Task statement: Please return all of the records that follow, exactly as written.

[Stored data]

• • • • • • •

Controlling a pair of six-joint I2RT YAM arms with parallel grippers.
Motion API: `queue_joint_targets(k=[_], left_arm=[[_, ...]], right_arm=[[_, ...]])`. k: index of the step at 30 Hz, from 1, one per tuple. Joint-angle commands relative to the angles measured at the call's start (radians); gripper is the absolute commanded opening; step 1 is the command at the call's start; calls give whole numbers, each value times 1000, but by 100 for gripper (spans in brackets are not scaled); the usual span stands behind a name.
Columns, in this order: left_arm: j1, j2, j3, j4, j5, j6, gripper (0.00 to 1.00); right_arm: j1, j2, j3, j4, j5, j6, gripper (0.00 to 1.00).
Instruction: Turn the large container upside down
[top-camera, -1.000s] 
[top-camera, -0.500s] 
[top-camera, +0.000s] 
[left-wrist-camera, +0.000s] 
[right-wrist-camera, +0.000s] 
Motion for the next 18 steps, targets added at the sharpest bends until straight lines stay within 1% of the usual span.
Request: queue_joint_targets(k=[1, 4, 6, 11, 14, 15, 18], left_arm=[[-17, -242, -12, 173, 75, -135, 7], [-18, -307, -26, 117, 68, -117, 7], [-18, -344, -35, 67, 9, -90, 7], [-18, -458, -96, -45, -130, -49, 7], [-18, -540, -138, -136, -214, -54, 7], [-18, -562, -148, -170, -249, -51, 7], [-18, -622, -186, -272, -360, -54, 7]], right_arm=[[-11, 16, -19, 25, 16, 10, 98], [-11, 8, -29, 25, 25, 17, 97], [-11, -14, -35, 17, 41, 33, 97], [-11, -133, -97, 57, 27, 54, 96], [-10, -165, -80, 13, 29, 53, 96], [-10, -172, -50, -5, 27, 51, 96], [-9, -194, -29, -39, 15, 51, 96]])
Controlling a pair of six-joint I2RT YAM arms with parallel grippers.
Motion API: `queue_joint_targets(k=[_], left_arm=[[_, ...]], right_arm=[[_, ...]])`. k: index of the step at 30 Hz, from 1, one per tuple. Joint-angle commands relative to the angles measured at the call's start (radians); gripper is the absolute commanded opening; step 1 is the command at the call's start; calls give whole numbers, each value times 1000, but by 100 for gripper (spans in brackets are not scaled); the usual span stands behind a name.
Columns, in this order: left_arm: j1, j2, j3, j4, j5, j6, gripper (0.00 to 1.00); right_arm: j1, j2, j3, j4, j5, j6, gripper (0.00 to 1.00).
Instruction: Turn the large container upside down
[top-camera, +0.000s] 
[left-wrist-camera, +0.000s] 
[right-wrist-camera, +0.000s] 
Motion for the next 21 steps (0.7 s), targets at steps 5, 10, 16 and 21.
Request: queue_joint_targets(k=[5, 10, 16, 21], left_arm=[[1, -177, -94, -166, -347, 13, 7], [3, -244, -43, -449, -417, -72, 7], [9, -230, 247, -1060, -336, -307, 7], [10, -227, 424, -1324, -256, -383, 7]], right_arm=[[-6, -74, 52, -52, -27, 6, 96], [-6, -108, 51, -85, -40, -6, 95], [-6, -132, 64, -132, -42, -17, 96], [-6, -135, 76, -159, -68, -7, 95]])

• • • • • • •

Result of this task:
Controlling a pair of six-joint I2RT YAM arms with parallel grippers.
Motion API: `queue_joint_targets(k=[_], left_arm=[[_, ...]], right_arm=[[_, ...]])`. k: index of the step at 30 Hz, from 1, one per tuple. Joint-angle commands relative to the angles measured at the call's start (radians); gripper is the absolute commanded opening; step 1 is the command at the call's start; calls give whole numbers, each value times 1000, but by 100 for gripper (spans in brackets are not scaled); the usual span stands behind a name.
Columns, in this order: left_arm: j1, j2, j3, j4, j5, j6, gripper (0.00 to 1.00); right_arm: j1, j2, j3, j4, j5, j6, gripper (0.00 to 1.00).
Instruction: Turn the large container upside down
[top-camera, -1.000s] 
[top-camera, -0.500s] 
[top-camera, +0.000s] 
[left-wrist-camera, +0.000s] 
[right-wrist-camera, +0.000s] 
Motion for the next 18 steps, targets added at the sharpest bends until straight lines stay within 1% of the usual span.
Request: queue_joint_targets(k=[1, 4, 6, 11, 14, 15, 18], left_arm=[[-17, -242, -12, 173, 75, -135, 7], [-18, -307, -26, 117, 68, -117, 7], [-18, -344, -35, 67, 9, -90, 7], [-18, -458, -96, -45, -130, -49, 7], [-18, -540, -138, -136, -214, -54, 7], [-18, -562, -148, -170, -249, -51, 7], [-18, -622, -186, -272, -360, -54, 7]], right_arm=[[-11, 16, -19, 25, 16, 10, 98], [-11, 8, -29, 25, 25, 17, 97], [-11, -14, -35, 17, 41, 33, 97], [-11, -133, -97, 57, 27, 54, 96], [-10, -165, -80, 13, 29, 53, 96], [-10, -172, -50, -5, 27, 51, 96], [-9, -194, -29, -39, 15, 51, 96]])
Controlling a pair of six-joint I2RT YAM arms with parallel grippers.
Motion API: `queue_joint_targets(k=[_], left_arm=[[_, ...]], right_arm=[[_, ...]])`. k: index of the step at 30 Hz, from 1, one per tuple. Joint-angle commands relative to the angles measured at the call's start (radians); gripper is the absolute commanded opening; step 1 is the command at the call's start; calls give whole numbers, each value times 1000, but by 100 for gripper (spans in brackets are not scaled); the usual span stands behind a name.
Columns, in this order: left_arm: j1, j2, j3, j4, j5, j6, gripper (0.00 to 1.00); right_arm: j1, j2, j3, j4, j5, j6, gripper (0.00 to 1.00).
Instruction: Turn the large container upside down
[top-camera, +0.000s] 
[left-wrist-camera, +0.000s] 
[right-wrist-camera, +0.000s] 
Motion for the next 21 steps (0.7 s), targets at steps 5, 10, 16 and 21.
Request: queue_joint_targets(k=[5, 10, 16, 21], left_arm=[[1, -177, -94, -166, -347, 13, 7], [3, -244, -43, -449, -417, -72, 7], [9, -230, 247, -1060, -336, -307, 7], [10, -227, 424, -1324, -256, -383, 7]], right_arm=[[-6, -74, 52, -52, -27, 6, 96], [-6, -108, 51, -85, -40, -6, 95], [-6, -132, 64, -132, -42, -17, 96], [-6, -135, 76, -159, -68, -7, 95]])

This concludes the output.